L’article 312 CP, relatif

à l’abus d’autorité, sanctionne les membres d'une autorité et les

fonctionnaires qui, dans le dessein de se procurer ou de procurer à un tiers un

avantage illicite, ou dans le dessein de nuire à autrui, auront abusé des

pouvoirs de leur charge.

b) Le Tribunal fédéral interprète restrictivement

la formule très générale de l’article 312 CP, qui

définit le comportement typique. Cette disposition ne réprime pas tous les

actes illicites accomplis lors de l’exercice des fonctions : seul l’abus

de pouvoir est visé. Il y a un abus de pouvoir lorsque l’auteur accomplit un

acte de puissance publique et qu’il en abuse, soit qu’il use d’une façon non

permise de ses pouvoirs officiels, c’est-à-dire qu’en vertu de sa charge, il en

dispose – avec effet obligatoire – en dépassant les limites de ce que ses

pouvoirs lui permettent. La simple violation de devoirs de service, même

sanctionnée par l’autorité supérieure ou de recours, ne suffit pas pour obtenir

l’existence d’un abus. S’agissant d’un crime intentionnel, l’intention de

l’auteur doit porter sur tous les éléments constitutifs. Le dol éventuel suffit

(Dupuis et al., Petit commentaire CP, 2e éd., n. 8 ss ad

art. 312).

4.4

En

l’espèce, le procureur C.________ ne peut manifestement pas s’être rendu

coupable d’une infraction à l’article 312 CP. En

effet, s’il n’a pas traité comme cela aurait dû être le cas la plainte de mai

2020.

(seul grief qu’on pourrait lui faire, avec toutefois les nuances exposées

au cons. 3.2c ci-dessus), on ne peut lui reprocher qu’une inaction, ce qui

n’entre pas dans le cadre de la disposition visée. Au surplus, le procureur

visé ne pourrait avoir agi – ou, plus exactement, omis d’agir – que par

négligence, ce qui exclut aussi une poursuite pour cette infraction, l’élément

subjectif de l’infraction n’étant pas réalisé. La non-entrée en matière est

parfaitement justifiée.

4.5

Le

recours est ainsi mal fondé, dans la mesure de sa recevabilité. Des frais

devront être mis à la charge du recourant pour ce volet de la cause.

5.

Il résulte de ce qui précède

que le recours pour déni de justice ou retard injustifié est devenu sans objet.
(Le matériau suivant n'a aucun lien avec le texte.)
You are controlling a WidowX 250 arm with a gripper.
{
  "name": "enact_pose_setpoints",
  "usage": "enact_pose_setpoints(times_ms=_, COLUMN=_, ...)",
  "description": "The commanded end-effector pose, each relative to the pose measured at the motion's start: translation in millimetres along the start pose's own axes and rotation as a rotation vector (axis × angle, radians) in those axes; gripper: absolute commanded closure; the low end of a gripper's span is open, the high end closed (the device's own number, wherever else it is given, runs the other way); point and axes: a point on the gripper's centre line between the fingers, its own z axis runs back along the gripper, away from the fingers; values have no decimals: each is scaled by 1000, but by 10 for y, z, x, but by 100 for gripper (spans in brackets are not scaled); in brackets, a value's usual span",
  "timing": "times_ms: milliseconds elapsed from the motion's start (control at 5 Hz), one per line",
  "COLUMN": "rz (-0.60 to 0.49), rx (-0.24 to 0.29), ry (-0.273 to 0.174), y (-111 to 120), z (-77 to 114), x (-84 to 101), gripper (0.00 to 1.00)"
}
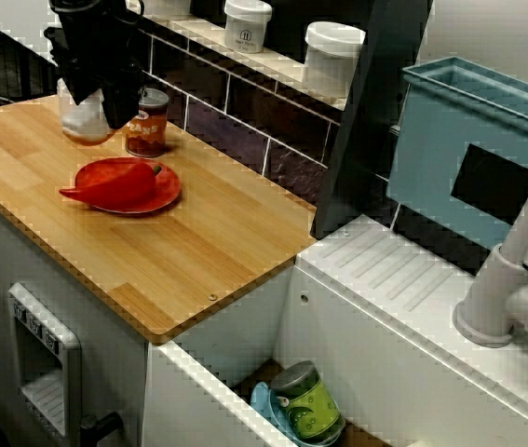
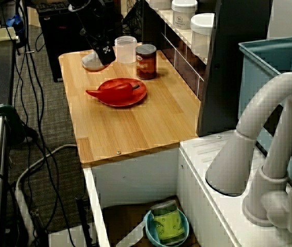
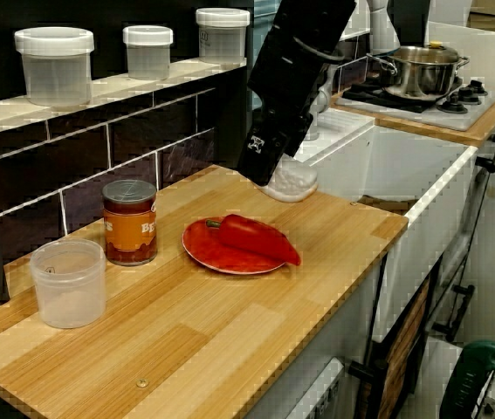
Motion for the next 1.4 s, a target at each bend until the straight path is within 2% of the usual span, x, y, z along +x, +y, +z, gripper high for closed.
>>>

La demande de récusation doit être rejetée, dans la mesure de sa recevabilité,

comme le recours contre la décision de non-entrée en matière. Les frais de la

procédure devant l’Autorité de céans seront pour l’essentiel laissés à la

charge de l’État, mais mis pour 200 francs à celle de A.________, s’agissant du

dernier volet traité ci-dessus. Il n’y a pas lieu à octroi d’indemnités, vu

notamment que le recourant a agi sans avoir recours à un mandataire

professionnel.

Dispositif

Par ces motifs,

l'Autorité de recours en matière pénale

1. Constate que le

recours pour déni de justice ou retard injustifié est devenu sans objet.

2. Rejette, dans la

mesure de sa recevabilité, la demande de récusation du procureur C.________

dans la procédure MP.2025.2544.

3. Rejette le

recours contre l’ordonnance de non-entrée en matière du 30 juin 2025, dans la

mesure de sa recevabilité.

4. Met une part des

frais de la procédure devant l’Autorité de céans, arrêtée à 200 francs, à la

charge de A.________, le solde des frais étant laissé à la charge de l’État.

5. Dit qu’il n’y a

pas lieu à octroi d’indemnités.

6. Notifie le

présent arrêt à A.________, au Ministère public, à La Chaux-de-Fonds

(MP.2025.2544), et au procureur C.________, au même lieu.